/azure-s2s-cross-vnet

Primary LanguageHCL

Azure Cross vNET Site to Site VPN

Contents

Overview

Deployment

Overview

This Terraform module deploys a Hub and Spoke vNET pair in two Azure Regions ["Local" and "Remote"]. A VM is deployed in each spoke, with outbound internet connectivity enabled by a UDR via the local firewall. A [Site-to-Site] VPN Gateway is deployed in each Hub with an IPSec Tunnel connecting each Hub. Spoke to Spoke routing is enable via BGP

Public RDP connectivity to each VM is enabled via a DNAT Rule [port 8080] on the public endpoint of the Firewall. Don't forget to include your RDP Client IP Address in variables.tf.

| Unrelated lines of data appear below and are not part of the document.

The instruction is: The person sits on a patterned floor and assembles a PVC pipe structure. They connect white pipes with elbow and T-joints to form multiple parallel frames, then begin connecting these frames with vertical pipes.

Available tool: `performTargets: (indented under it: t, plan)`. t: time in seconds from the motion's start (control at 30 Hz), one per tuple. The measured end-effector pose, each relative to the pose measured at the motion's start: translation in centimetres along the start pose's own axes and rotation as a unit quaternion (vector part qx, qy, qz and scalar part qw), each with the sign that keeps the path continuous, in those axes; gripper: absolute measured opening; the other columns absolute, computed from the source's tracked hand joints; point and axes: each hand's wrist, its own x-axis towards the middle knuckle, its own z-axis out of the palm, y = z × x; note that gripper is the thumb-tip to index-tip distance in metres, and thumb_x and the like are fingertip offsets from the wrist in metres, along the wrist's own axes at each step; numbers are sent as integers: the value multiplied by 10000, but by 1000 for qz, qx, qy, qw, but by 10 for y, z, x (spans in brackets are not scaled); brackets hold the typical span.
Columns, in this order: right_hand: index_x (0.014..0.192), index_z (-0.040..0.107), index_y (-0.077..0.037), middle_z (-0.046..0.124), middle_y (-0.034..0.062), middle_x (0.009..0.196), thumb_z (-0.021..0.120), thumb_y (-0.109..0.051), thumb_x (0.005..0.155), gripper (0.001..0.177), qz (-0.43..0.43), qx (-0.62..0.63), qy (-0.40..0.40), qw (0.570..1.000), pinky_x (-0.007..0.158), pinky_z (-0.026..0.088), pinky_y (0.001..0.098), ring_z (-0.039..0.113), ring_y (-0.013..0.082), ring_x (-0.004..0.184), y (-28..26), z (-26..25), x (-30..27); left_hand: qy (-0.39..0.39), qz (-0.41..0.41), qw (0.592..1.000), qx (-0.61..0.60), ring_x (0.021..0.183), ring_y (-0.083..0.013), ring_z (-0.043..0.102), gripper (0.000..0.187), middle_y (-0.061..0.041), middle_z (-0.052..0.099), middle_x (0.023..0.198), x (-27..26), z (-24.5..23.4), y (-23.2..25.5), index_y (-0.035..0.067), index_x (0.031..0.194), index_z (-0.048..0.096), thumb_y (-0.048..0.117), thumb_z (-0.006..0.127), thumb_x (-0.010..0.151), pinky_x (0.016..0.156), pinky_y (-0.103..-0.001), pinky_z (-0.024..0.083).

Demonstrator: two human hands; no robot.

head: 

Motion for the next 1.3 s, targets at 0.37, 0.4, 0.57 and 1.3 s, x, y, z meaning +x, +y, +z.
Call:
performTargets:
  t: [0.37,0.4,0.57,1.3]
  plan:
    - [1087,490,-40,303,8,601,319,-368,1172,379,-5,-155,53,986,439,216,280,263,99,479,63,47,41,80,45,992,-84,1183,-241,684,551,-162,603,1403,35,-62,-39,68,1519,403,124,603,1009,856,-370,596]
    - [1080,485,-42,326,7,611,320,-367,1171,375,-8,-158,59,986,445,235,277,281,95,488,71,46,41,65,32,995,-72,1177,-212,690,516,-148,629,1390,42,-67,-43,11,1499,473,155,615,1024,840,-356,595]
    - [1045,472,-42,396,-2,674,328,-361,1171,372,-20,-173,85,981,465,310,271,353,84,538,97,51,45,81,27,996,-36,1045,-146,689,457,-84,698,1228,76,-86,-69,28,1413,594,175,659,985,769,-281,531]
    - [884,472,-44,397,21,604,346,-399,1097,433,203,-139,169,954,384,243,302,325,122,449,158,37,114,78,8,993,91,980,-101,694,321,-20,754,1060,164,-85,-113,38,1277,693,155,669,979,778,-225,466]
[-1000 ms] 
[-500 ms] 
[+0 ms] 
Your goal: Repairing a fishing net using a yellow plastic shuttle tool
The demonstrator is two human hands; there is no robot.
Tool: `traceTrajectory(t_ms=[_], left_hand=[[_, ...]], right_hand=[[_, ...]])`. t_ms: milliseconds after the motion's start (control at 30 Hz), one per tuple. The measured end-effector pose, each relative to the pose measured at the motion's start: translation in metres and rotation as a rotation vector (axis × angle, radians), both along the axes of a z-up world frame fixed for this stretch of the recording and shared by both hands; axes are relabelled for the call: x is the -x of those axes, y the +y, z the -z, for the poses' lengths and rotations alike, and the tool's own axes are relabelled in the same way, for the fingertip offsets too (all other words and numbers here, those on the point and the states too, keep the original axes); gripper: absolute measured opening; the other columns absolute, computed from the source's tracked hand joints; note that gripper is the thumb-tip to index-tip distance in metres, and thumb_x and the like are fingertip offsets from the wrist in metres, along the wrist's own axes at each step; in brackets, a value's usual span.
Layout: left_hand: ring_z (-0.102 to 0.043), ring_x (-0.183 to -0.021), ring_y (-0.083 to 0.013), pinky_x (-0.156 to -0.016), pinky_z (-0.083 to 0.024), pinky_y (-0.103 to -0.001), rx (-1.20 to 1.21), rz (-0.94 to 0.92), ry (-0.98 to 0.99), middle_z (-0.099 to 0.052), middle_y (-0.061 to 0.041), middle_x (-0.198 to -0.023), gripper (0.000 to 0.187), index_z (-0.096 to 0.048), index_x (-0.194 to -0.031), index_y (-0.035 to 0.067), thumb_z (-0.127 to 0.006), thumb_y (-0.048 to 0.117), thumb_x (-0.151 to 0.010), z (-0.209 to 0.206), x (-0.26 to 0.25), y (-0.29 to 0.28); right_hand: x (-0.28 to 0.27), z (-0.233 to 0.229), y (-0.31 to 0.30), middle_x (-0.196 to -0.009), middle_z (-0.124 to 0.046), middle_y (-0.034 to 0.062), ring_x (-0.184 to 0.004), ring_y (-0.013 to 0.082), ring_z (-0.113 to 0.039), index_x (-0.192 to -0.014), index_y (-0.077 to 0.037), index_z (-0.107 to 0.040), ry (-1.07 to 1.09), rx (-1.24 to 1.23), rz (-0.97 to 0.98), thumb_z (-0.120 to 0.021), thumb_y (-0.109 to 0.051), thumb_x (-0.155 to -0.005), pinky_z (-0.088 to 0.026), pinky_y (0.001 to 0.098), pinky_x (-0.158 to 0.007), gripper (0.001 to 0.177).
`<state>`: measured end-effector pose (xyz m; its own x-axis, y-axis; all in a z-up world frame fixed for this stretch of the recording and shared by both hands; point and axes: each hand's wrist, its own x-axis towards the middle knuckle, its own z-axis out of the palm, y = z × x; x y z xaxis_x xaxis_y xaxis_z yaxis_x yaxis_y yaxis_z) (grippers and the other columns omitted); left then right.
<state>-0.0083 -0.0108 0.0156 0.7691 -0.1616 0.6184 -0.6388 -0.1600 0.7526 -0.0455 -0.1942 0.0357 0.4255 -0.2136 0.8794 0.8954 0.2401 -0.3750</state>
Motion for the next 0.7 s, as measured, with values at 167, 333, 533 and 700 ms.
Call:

Once deployed it should look like this:

image

Note that this stores state locally so a backend block with need to be added if required.

Deployment

Steps:

  • Log in to Azure Cloud Shell at https://shell.azure.com/ and select Bash

  • Ensure Azure CLI and extensions are up to date:

    az upgrade --yes

  • If necessary select your target subscription:

    az account set --subscription <Name or ID of subscription>

  • Clone the GitHub repository:

    git clone https://github.com/mattweale/azure-s2s-cross-vnet

    • Change directory:

    cd ./azure-s2s-cross-vnet

    • Initialize terraform and download the azurerm resource provider:

    terraform init

  • Now start the deployment (when prompted, confirm with yes to start the deployment):

    terraform apply

Each VM can be connected to over RDP [8080]. To demonstrate inter vNET Connectivity over IPSec, you can RDP from each VM, to the other, using the Private IP Address.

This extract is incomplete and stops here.